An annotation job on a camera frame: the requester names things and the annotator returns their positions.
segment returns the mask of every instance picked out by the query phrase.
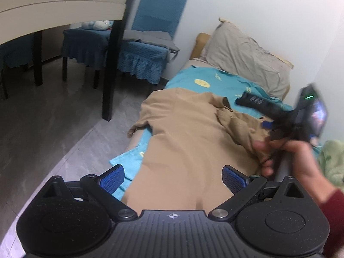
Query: pillow
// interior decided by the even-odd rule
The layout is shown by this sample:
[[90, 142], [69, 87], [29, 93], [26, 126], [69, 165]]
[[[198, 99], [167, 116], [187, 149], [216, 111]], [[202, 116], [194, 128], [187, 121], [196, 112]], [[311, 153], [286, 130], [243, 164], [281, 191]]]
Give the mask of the pillow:
[[202, 50], [200, 59], [258, 84], [269, 96], [282, 100], [289, 88], [292, 64], [261, 48], [234, 24], [222, 19], [220, 21], [221, 24]]

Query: brown shirt
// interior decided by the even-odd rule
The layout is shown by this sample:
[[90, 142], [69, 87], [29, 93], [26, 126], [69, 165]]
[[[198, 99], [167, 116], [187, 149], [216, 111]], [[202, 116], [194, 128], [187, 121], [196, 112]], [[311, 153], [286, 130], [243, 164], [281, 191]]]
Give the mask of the brown shirt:
[[231, 110], [226, 98], [184, 88], [153, 92], [128, 135], [147, 124], [148, 149], [122, 198], [138, 214], [143, 209], [208, 213], [233, 195], [222, 182], [222, 168], [255, 173], [259, 162], [252, 141], [267, 136], [261, 121]]

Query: blue bed sheet
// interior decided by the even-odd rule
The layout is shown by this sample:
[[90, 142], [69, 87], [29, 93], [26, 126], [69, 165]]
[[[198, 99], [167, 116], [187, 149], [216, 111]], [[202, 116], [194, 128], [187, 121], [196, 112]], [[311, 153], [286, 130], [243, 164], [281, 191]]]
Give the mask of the blue bed sheet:
[[[234, 103], [244, 91], [264, 97], [273, 103], [279, 104], [285, 110], [292, 109], [291, 106], [283, 104], [280, 99], [269, 97], [257, 84], [238, 75], [232, 75], [216, 68], [191, 66], [190, 68], [182, 70], [167, 83], [165, 88], [175, 87], [186, 88], [198, 93], [212, 92], [216, 95], [227, 97], [233, 109], [250, 114], [256, 118], [260, 118], [262, 116], [261, 113], [247, 107], [237, 106]], [[151, 135], [151, 129], [149, 127], [146, 128], [135, 148], [110, 160], [112, 166], [121, 164], [125, 171], [125, 180], [123, 184], [113, 194], [117, 199], [121, 200], [125, 190], [129, 187], [131, 181], [139, 171]]]

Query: maroon sleeve
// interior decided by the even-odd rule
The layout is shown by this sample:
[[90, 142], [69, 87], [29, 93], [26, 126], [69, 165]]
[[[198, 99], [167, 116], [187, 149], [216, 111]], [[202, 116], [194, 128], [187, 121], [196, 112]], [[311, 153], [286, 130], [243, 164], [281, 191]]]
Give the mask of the maroon sleeve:
[[324, 255], [331, 257], [344, 245], [344, 194], [338, 189], [320, 209], [330, 223], [330, 234], [324, 247]]

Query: crosshair logo
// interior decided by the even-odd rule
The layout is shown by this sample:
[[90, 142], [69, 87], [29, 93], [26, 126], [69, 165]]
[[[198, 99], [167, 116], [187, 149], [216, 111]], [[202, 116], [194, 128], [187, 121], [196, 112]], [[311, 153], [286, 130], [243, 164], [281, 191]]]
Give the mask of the crosshair logo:
[[169, 215], [169, 218], [172, 218], [172, 219], [175, 219], [175, 218], [177, 218], [177, 217], [179, 217], [179, 215], [177, 215], [177, 214], [175, 214], [175, 213], [171, 213], [171, 214]]

•••••

What the exercise asks → Return every entry from the listing above exactly as it stands, leaving out any picture.

Solution for this exercise →
An annotation job on a camera frame: the requester names things and the annotator returns their positions.
segment returns the mask of every instance picked out by the query phrase.
Query: pillow
// interior decided by the even-odd rule
The layout is shown by this sample:
[[90, 142], [69, 87], [29, 93], [26, 126], [69, 165]]
[[[198, 99], [167, 116], [187, 149], [216, 111]], [[202, 116], [194, 128], [187, 121], [196, 112]], [[311, 153], [286, 130], [243, 164], [281, 191]]]
Give the mask of the pillow:
[[202, 50], [200, 59], [258, 84], [269, 96], [282, 100], [289, 88], [292, 64], [261, 48], [234, 24], [222, 19], [220, 21], [221, 24]]

Query: brown shirt
// interior decided by the even-odd rule
The layout is shown by this sample:
[[90, 142], [69, 87], [29, 93], [26, 126], [69, 165]]
[[[198, 99], [167, 116], [187, 149], [216, 111]], [[202, 116], [194, 128], [187, 121], [196, 112]], [[311, 153], [286, 130], [243, 164], [281, 191]]]
Give the mask of the brown shirt:
[[231, 110], [226, 98], [184, 88], [153, 92], [128, 135], [147, 124], [148, 149], [122, 198], [138, 214], [143, 209], [208, 213], [233, 195], [222, 182], [222, 168], [255, 173], [259, 162], [252, 141], [267, 136], [261, 121]]

Query: blue bed sheet
// interior decided by the even-odd rule
The layout is shown by this sample:
[[90, 142], [69, 87], [29, 93], [26, 126], [69, 165]]
[[[198, 99], [167, 116], [187, 149], [216, 111]], [[202, 116], [194, 128], [187, 121], [196, 112]], [[311, 153], [286, 130], [243, 164], [281, 191]]]
Give the mask of the blue bed sheet:
[[[234, 103], [244, 91], [264, 97], [273, 103], [279, 104], [285, 110], [292, 109], [291, 106], [283, 104], [280, 99], [269, 97], [257, 84], [238, 75], [232, 75], [216, 68], [191, 66], [190, 68], [182, 70], [167, 83], [165, 88], [175, 87], [186, 88], [198, 93], [212, 92], [216, 95], [227, 97], [233, 109], [250, 114], [256, 118], [260, 118], [262, 116], [261, 113], [247, 107], [237, 106]], [[151, 135], [151, 129], [149, 127], [146, 128], [135, 148], [110, 160], [112, 166], [121, 164], [125, 171], [125, 180], [123, 184], [113, 194], [117, 199], [121, 200], [125, 190], [129, 187], [131, 181], [139, 171]]]

Query: maroon sleeve
// interior decided by the even-odd rule
The layout is shown by this sample:
[[90, 142], [69, 87], [29, 93], [26, 126], [69, 165]]
[[[198, 99], [167, 116], [187, 149], [216, 111]], [[202, 116], [194, 128], [187, 121], [196, 112]], [[311, 153], [286, 130], [243, 164], [281, 191]]]
Give the mask of the maroon sleeve:
[[324, 255], [331, 257], [344, 245], [344, 194], [338, 189], [320, 209], [330, 223], [330, 234], [324, 247]]

Query: crosshair logo
// interior decided by the even-odd rule
The layout is shown by this sample:
[[90, 142], [69, 87], [29, 93], [26, 126], [69, 165]]
[[[198, 99], [167, 116], [187, 149], [216, 111]], [[202, 116], [194, 128], [187, 121], [196, 112]], [[311, 153], [286, 130], [243, 164], [281, 191]]]
Give the mask of the crosshair logo:
[[169, 215], [169, 218], [172, 218], [172, 219], [175, 219], [175, 218], [177, 218], [177, 217], [179, 217], [179, 215], [177, 215], [177, 214], [175, 214], [175, 213], [171, 213], [171, 214]]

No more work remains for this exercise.